WORK ORDER
Verbatim copy without images: return all of the data as it stands.

RAW DATA

::::

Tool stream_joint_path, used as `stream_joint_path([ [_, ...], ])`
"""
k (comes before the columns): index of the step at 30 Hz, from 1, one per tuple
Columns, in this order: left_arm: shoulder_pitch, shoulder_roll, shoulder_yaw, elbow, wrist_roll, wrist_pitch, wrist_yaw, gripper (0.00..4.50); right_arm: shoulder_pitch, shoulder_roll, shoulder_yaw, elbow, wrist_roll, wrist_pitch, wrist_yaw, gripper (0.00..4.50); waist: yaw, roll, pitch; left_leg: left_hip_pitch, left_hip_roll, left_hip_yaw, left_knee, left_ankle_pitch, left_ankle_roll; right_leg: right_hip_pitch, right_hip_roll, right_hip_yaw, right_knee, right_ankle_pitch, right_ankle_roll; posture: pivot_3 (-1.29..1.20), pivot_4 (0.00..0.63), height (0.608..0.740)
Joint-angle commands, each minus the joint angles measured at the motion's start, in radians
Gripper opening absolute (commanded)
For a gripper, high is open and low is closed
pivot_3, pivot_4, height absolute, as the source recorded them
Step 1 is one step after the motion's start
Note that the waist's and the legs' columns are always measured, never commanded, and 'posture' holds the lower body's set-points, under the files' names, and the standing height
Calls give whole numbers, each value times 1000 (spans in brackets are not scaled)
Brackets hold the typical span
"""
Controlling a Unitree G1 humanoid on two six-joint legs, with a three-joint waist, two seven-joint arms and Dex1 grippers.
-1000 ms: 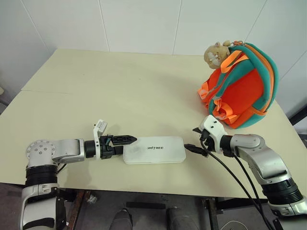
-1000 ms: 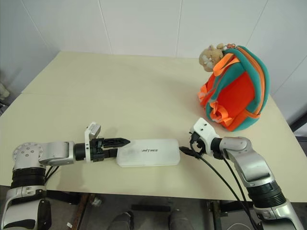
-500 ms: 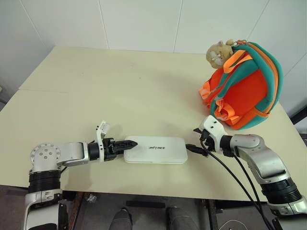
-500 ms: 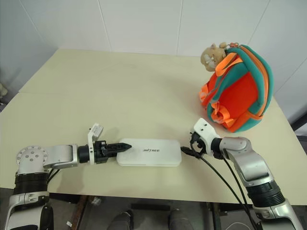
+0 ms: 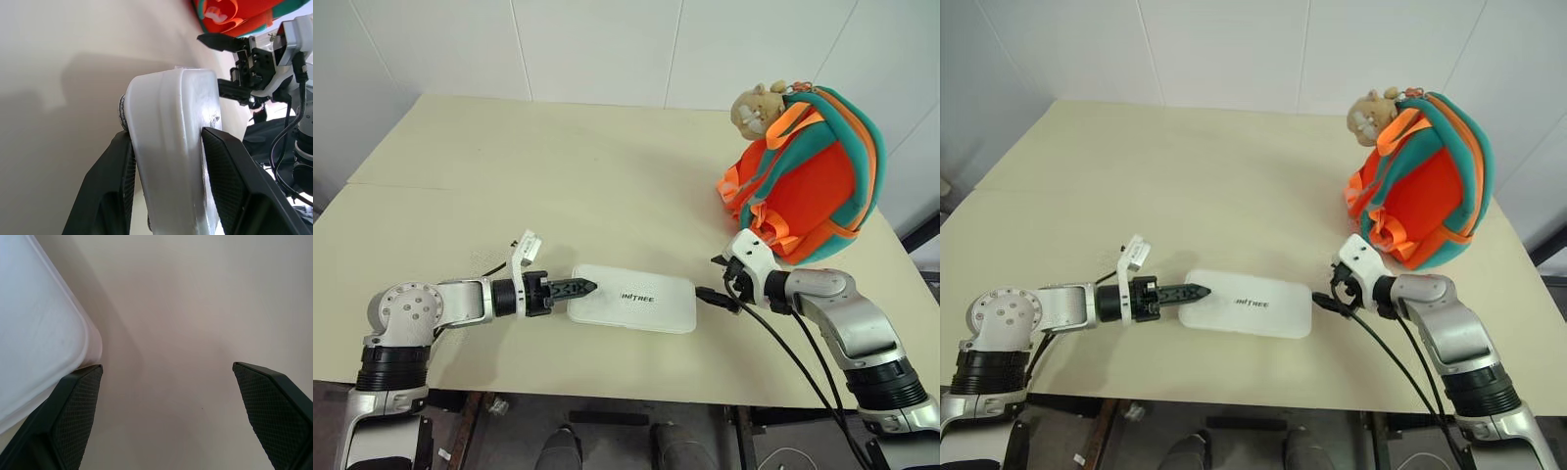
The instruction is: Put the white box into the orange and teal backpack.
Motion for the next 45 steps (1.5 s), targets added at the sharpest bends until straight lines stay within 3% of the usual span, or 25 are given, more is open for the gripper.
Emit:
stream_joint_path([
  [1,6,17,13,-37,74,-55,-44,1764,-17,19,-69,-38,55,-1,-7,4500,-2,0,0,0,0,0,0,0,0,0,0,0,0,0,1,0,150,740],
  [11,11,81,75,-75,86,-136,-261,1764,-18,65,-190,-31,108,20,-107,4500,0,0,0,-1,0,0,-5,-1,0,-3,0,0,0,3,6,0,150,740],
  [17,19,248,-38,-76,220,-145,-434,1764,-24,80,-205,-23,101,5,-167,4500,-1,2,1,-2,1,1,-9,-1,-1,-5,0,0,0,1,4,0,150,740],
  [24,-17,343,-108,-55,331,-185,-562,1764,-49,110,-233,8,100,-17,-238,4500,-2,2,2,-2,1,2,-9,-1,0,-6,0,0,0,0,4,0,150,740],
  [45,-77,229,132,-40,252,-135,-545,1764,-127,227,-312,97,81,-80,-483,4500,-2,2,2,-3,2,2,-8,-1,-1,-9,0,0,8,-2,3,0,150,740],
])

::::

RESPONSE
Tool stream_joint_path, used as `stream_joint_path([ [_, ...], ])`
"""
k (comes before the columns): index of the step at 30 Hz, from 1, one per tuple
Columns, in this order: left_arm: shoulder_pitch, shoulder_roll, shoulder_yaw, elbow, wrist_roll, wrist_pitch, wrist_yaw, gripper (0.00..4.50); right_arm: shoulder_pitch, shoulder_roll, shoulder_yaw, elbow, wrist_roll, wrist_pitch, wrist_yaw, gripper (0.00..4.50); waist: yaw, roll, pitch; left_leg: left_hip_pitch, left_hip_roll, left_hip_yaw, left_knee, left_ankle_pitch, left_ankle_roll; right_leg: right_hip_pitch, right_hip_roll, right_hip_yaw, right_knee, right_ankle_pitch, right_ankle_roll; posture: pivot_3 (-1.29..1.20), pivot_4 (0.00..0.63), height (0.608..0.740)
Joint-angle commands, each minus the joint angles measured at the motion's start, in radians
Gripper opening absolute (commanded)
For a gripper, high is open and low is closed
pivot_3, pivot_4, height absolute, as the source recorded them
Step 1 is one step after the motion's start
Note that the waist's and the legs' columns are always measured, never commanded, and 'posture' holds the lower body's set-points, under the files' names, and the standing height
Calls give whole numbers, each value times 1000 (spans in brackets are not scaled)
Brackets hold the typical span
"""
Controlling a Unitree G1 humanoid on two six-joint legs, with a three-joint waist, two seven-joint arms and Dex1 grippers.
-1000 ms: 
-1000 ms: 
-500 ms: 
-500 ms: 
+0 ms: 
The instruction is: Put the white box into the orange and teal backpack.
Motion for the next 45 steps (1.5 s), targets added at the sharpest bends until straight lines stay within 3% of the usual span, or 25 are given, more is open for the gripper.
Emit:
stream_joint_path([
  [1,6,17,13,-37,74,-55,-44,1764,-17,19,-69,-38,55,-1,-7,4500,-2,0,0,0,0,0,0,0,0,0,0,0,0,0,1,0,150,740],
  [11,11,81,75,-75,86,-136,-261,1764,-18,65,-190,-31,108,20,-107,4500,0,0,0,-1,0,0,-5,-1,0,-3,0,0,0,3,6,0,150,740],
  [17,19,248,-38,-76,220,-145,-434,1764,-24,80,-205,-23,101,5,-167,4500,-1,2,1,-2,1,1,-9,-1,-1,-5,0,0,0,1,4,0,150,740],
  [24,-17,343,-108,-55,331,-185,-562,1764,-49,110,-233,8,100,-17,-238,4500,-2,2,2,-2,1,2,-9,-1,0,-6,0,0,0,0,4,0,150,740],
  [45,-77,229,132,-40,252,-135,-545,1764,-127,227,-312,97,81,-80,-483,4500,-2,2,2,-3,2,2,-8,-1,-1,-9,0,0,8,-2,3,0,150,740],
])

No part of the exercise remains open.